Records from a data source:
>>
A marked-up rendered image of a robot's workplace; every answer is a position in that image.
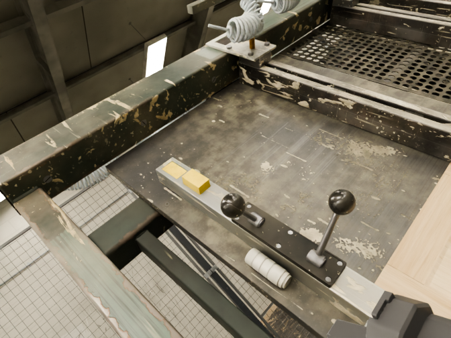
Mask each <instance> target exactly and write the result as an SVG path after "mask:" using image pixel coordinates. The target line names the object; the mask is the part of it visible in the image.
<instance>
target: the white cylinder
mask: <svg viewBox="0 0 451 338"><path fill-rule="evenodd" d="M245 262H246V263H247V264H248V265H249V266H251V267H253V268H254V269H255V270H256V271H257V272H259V273H260V274H262V275H263V276H264V277H265V278H268V280H270V281H271V282H272V283H273V284H275V285H276V286H278V287H280V288H286V287H287V286H288V285H289V283H290V281H291V279H292V277H291V274H290V273H288V271H287V270H286V269H284V268H283V267H281V266H280V265H278V264H277V263H276V262H274V261H272V260H271V259H270V258H268V257H267V256H266V255H264V254H263V253H261V252H260V251H258V250H257V249H256V248H252V249H251V250H250V251H249V252H248V253H247V255H246V257H245Z"/></svg>
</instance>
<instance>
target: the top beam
mask: <svg viewBox="0 0 451 338"><path fill-rule="evenodd" d="M332 3H333V0H300V2H299V4H298V5H297V6H296V7H294V9H292V10H290V11H288V12H286V13H283V14H282V13H281V14H276V13H275V12H274V11H273V9H272V10H270V11H269V12H267V13H265V14H263V17H264V28H263V32H262V33H261V34H258V35H257V36H254V37H255V40H259V41H262V42H270V44H274V45H276V46H277V47H276V48H275V49H274V50H272V51H271V55H270V57H271V56H273V55H275V54H276V53H278V52H280V51H281V50H282V49H284V48H286V47H287V46H288V45H290V44H292V43H293V42H295V41H296V40H298V39H299V38H301V37H303V36H304V35H305V34H307V33H309V32H310V31H311V30H314V29H315V28H316V27H318V26H319V25H321V24H322V23H324V22H325V21H327V20H329V19H330V15H331V10H332V5H333V4H332ZM238 62H239V56H236V55H233V54H230V53H227V52H224V51H221V50H217V49H215V48H211V47H209V46H206V45H205V46H204V47H202V48H200V49H198V50H195V51H194V52H192V53H190V54H188V55H186V56H185V57H183V58H181V59H179V60H177V61H175V62H173V63H172V64H169V65H168V66H166V67H164V68H162V69H160V70H158V71H156V72H155V73H153V74H151V75H149V76H147V77H146V78H143V79H142V80H139V81H138V82H136V83H134V84H132V85H130V86H129V87H127V88H125V89H123V90H121V91H119V92H118V93H116V94H114V95H112V96H110V97H108V98H106V99H104V100H102V101H100V102H99V103H97V104H95V105H93V106H91V107H89V108H88V109H85V110H84V111H81V112H80V113H78V114H76V115H74V116H72V117H71V118H69V119H67V120H65V121H63V122H62V123H59V124H58V125H55V126H54V127H52V128H50V129H48V130H46V131H44V132H43V133H41V134H39V135H37V136H35V137H33V138H32V139H29V140H28V141H26V142H24V143H22V144H20V145H18V146H16V147H15V148H13V149H11V150H9V151H7V152H5V153H4V154H1V155H0V193H1V194H2V195H3V196H4V197H5V199H6V200H7V201H8V202H9V204H10V205H11V206H12V207H13V208H14V209H15V210H16V211H17V213H18V214H19V215H20V216H21V214H20V213H19V211H18V210H17V209H16V208H15V207H14V206H13V204H14V201H13V200H14V199H16V198H17V197H19V196H21V195H22V194H23V193H25V192H27V191H29V190H30V189H32V188H33V187H35V186H37V187H38V188H42V187H44V189H45V190H46V192H47V193H48V194H49V195H50V198H51V199H53V198H54V197H55V196H57V195H58V194H60V193H62V192H63V191H65V190H66V189H68V188H69V187H71V186H72V185H74V184H76V183H77V182H78V181H80V180H82V179H83V178H85V177H86V176H88V175H90V174H91V173H92V172H94V171H96V170H97V169H99V168H100V167H102V166H103V165H105V164H106V163H108V162H110V161H111V160H112V159H114V158H116V157H117V156H119V155H120V154H122V153H124V152H125V151H126V150H128V149H130V148H131V147H133V146H134V145H136V144H137V143H139V142H140V141H142V140H143V139H145V138H147V137H148V136H149V135H151V134H153V133H154V132H155V131H158V130H159V129H160V128H162V127H164V126H165V125H166V124H168V123H170V122H171V121H173V120H174V119H176V118H177V117H179V116H180V115H182V114H183V113H185V112H187V111H188V110H189V109H191V108H193V107H194V106H196V105H198V104H199V103H200V102H202V101H204V100H205V99H207V98H208V97H210V96H212V95H213V94H214V93H216V92H218V91H219V90H221V89H222V88H224V87H225V86H227V85H228V84H230V83H231V82H233V81H235V80H236V79H237V78H239V64H238Z"/></svg>
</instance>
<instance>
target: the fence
mask: <svg viewBox="0 0 451 338"><path fill-rule="evenodd" d="M171 162H174V163H175V164H177V165H178V166H180V167H181V168H183V169H185V170H186V171H187V172H188V171H190V170H191V168H189V167H188V166H186V165H184V164H183V163H181V162H179V161H178V160H176V159H175V158H171V159H169V160H168V161H166V162H165V163H164V164H163V165H161V166H159V167H158V168H157V169H156V173H157V175H158V179H159V181H160V182H161V183H162V184H163V185H165V186H166V187H168V188H169V189H171V190H172V191H173V192H175V193H176V194H178V195H179V196H180V197H182V198H183V199H185V200H186V201H187V202H189V203H190V204H192V205H193V206H194V207H196V208H197V209H199V210H200V211H201V212H203V213H205V214H206V215H207V216H208V217H210V218H211V219H213V220H214V221H215V222H217V223H219V224H220V225H221V226H222V227H224V228H225V229H227V230H228V231H229V232H231V233H233V234H234V235H235V236H236V237H238V238H239V239H241V240H242V241H243V242H245V243H247V244H248V245H249V246H250V247H252V248H256V249H257V250H258V251H260V252H261V253H263V254H264V255H266V256H267V257H268V258H270V259H271V260H272V261H274V262H276V263H277V264H278V265H280V266H281V267H283V268H284V269H286V270H287V271H288V273H290V274H291V275H292V277H294V278H296V279H297V280H298V281H300V282H301V283H302V284H304V285H306V286H307V287H308V288H310V289H311V290H312V291H314V292H315V293H317V294H318V295H320V296H321V297H322V298H324V299H325V300H327V301H328V302H329V303H331V304H332V305H334V306H335V307H336V308H338V309H339V310H341V311H342V312H343V313H345V314H346V315H348V316H349V317H350V318H351V319H353V320H355V321H356V322H357V323H359V324H360V325H362V326H364V325H365V323H366V321H367V320H368V319H369V318H370V317H372V315H371V312H372V311H373V309H374V308H375V306H376V304H377V302H378V301H379V299H380V297H381V296H382V294H383V292H384V291H385V290H383V289H382V288H380V287H379V286H377V285H376V284H374V283H372V282H371V281H369V280H367V279H366V278H364V277H363V276H361V275H360V274H358V273H356V272H355V271H354V270H351V269H350V268H349V267H347V266H346V267H345V269H344V271H343V272H342V273H341V274H340V276H339V277H338V279H337V280H336V281H335V283H334V285H333V286H332V287H331V288H328V287H327V286H325V285H323V284H322V283H321V282H319V281H318V280H316V279H315V278H313V277H312V276H310V275H309V274H308V273H306V272H304V271H303V270H302V269H301V268H299V267H297V266H296V265H295V264H293V263H291V262H290V261H289V260H287V259H286V258H284V257H283V256H281V255H280V254H279V253H277V252H276V251H274V250H273V249H271V248H269V246H267V245H265V244H264V243H263V242H261V241H259V240H258V239H257V238H255V237H254V236H252V235H251V234H249V233H248V232H247V231H245V230H243V229H242V228H241V227H239V226H237V225H236V224H235V223H233V222H232V219H231V218H228V217H226V216H225V215H224V214H223V213H222V211H221V208H220V204H221V200H222V198H223V197H224V196H225V195H227V194H229V192H228V191H226V190H224V189H223V188H221V187H220V186H218V185H216V184H215V183H213V182H212V181H209V182H210V187H209V188H208V189H207V190H205V191H204V192H203V193H202V194H198V193H196V192H195V191H194V190H192V189H190V188H189V187H188V186H186V185H185V184H183V179H182V176H183V175H185V174H186V173H187V172H185V173H184V174H183V175H182V176H180V177H179V178H177V179H176V178H174V177H173V176H171V175H170V174H168V173H167V172H165V171H164V170H163V168H164V167H165V166H167V165H168V164H170V163H171Z"/></svg>
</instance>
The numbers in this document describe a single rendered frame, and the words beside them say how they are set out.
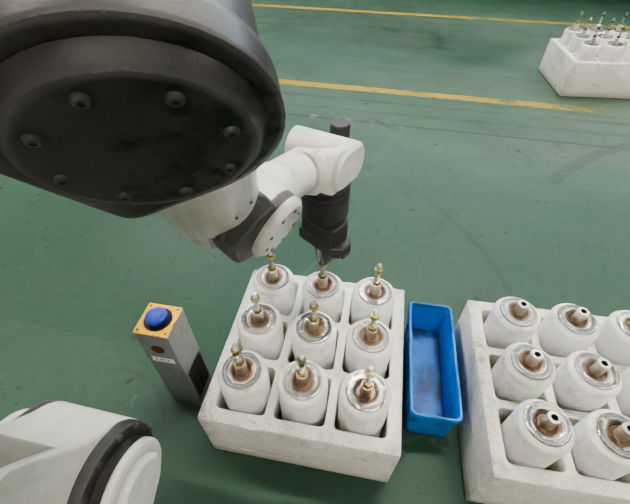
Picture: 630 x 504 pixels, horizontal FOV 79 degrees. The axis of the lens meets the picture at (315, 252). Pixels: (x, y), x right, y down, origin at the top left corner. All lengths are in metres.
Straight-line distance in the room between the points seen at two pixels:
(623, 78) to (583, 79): 0.20
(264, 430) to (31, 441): 0.41
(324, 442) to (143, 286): 0.77
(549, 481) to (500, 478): 0.08
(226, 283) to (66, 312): 0.47
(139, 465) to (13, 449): 0.13
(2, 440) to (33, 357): 0.77
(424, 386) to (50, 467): 0.81
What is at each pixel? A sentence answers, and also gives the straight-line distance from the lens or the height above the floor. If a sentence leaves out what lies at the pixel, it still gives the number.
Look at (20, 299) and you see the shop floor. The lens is 1.47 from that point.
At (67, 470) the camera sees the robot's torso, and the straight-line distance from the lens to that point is 0.52.
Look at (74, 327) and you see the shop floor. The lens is 1.30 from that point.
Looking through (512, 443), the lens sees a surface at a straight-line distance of 0.85.
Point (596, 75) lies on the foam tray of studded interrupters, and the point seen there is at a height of 0.12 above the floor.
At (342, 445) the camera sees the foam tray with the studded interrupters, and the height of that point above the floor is 0.18.
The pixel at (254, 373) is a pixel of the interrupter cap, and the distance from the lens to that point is 0.77.
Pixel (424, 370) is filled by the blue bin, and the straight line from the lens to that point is 1.08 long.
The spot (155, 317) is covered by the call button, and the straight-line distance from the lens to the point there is 0.79.
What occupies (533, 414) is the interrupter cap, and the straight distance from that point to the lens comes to 0.82.
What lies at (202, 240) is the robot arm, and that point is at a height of 0.69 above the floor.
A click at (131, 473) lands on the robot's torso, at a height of 0.44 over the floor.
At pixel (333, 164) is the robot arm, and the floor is 0.63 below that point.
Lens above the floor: 0.93
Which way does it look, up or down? 46 degrees down
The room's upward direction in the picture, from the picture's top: straight up
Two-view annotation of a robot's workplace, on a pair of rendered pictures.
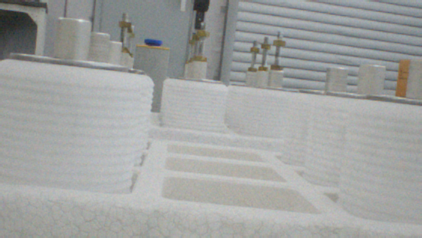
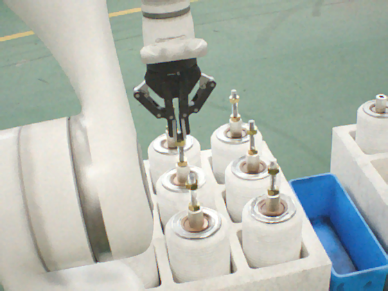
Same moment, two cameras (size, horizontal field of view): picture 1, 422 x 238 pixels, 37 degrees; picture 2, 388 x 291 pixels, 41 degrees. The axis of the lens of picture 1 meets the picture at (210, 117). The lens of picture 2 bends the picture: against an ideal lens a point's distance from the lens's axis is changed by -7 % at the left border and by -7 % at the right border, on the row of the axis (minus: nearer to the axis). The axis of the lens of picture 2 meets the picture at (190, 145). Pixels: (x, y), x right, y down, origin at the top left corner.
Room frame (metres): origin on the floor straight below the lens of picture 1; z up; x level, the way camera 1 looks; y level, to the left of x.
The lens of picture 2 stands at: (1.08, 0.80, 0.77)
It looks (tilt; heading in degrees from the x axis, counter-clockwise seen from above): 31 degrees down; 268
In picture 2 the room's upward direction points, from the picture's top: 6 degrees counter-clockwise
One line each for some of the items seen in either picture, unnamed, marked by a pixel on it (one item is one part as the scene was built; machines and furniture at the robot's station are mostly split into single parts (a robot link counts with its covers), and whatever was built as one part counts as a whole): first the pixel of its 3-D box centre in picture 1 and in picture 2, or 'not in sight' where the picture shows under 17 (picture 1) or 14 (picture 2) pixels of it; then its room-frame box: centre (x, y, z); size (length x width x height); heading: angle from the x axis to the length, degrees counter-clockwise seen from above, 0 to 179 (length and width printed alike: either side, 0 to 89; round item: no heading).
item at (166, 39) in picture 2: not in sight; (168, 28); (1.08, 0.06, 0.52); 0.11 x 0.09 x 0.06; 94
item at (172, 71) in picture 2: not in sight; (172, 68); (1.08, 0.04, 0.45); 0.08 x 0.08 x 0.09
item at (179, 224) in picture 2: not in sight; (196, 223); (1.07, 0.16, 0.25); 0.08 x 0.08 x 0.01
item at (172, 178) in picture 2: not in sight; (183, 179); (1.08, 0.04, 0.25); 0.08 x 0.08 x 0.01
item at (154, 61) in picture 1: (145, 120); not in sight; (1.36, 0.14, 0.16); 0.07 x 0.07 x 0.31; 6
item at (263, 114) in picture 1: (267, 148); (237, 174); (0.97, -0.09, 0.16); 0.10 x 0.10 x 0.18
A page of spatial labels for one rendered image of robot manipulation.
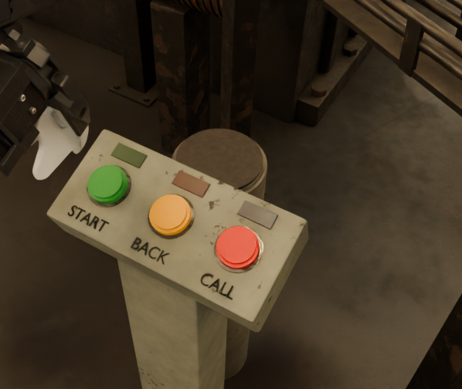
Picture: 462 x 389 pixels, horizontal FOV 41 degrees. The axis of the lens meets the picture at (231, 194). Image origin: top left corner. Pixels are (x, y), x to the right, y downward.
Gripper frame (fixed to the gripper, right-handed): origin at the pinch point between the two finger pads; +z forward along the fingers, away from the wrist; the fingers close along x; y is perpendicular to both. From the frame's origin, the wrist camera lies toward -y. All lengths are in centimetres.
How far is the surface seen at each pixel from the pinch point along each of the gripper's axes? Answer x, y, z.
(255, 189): 9.1, -10.3, 24.2
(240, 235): 14.5, -0.5, 9.5
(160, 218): 6.7, 1.2, 9.4
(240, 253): 15.3, 1.0, 9.5
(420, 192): 24, -49, 93
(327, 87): -8, -67, 91
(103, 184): -0.3, 0.6, 9.3
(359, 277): 20, -22, 83
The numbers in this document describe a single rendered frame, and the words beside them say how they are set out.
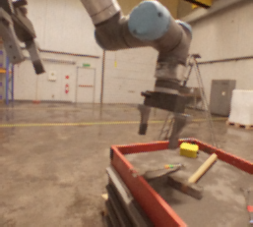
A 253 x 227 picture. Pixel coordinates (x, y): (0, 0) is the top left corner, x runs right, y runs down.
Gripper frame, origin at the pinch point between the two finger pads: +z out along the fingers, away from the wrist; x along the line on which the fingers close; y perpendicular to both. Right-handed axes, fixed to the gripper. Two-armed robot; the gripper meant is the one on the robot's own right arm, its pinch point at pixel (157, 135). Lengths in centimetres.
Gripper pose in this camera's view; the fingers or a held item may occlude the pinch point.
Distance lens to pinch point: 52.1
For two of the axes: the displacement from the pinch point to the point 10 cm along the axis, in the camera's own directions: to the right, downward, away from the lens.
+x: 5.6, 1.4, -8.2
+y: -8.0, -1.4, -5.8
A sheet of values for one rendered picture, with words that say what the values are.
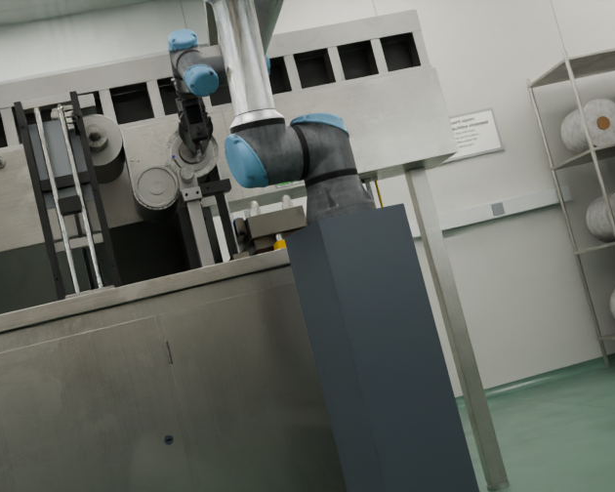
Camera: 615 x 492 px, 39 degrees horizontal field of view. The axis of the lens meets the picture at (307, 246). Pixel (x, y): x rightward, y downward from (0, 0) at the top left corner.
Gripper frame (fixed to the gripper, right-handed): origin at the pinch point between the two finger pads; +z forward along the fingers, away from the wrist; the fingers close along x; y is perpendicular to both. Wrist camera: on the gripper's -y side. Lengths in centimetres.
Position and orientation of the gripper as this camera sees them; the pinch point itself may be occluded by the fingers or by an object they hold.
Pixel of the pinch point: (198, 152)
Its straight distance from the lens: 242.6
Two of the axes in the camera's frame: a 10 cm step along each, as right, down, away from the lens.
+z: 0.2, 7.2, 6.9
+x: -9.5, 2.2, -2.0
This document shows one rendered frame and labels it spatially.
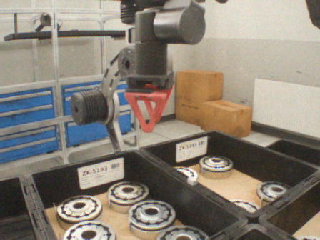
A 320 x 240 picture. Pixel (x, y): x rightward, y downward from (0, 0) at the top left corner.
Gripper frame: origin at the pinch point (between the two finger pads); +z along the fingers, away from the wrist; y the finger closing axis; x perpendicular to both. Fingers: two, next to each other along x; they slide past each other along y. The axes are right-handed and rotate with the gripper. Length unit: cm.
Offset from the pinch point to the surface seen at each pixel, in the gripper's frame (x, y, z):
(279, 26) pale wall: -96, 321, -37
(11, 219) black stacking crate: 32.7, -7.7, 23.8
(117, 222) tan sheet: 7.8, -1.1, 23.5
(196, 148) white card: -6.9, 32.7, 18.3
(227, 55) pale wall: -31, 371, 7
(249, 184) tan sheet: -23.1, 21.4, 23.6
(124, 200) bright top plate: 7.6, 3.9, 20.8
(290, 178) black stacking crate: -33.2, 17.4, 18.7
<<
WHAT YOU ARE ASKED TO DO →
From the entries above, write out only the lines starting at the line that holds "item at (154, 61)" and ending at the line that holds "A page of spatial", keeping both and matching them exactly.

SOLUTION →
item at (154, 61) in picture 1: (145, 120); not in sight; (1.36, 0.14, 0.16); 0.07 x 0.07 x 0.31; 6
item at (263, 114) in picture 1: (267, 148); (237, 174); (0.97, -0.09, 0.16); 0.10 x 0.10 x 0.18
A page of spatial labels for one rendered image of robot manipulation.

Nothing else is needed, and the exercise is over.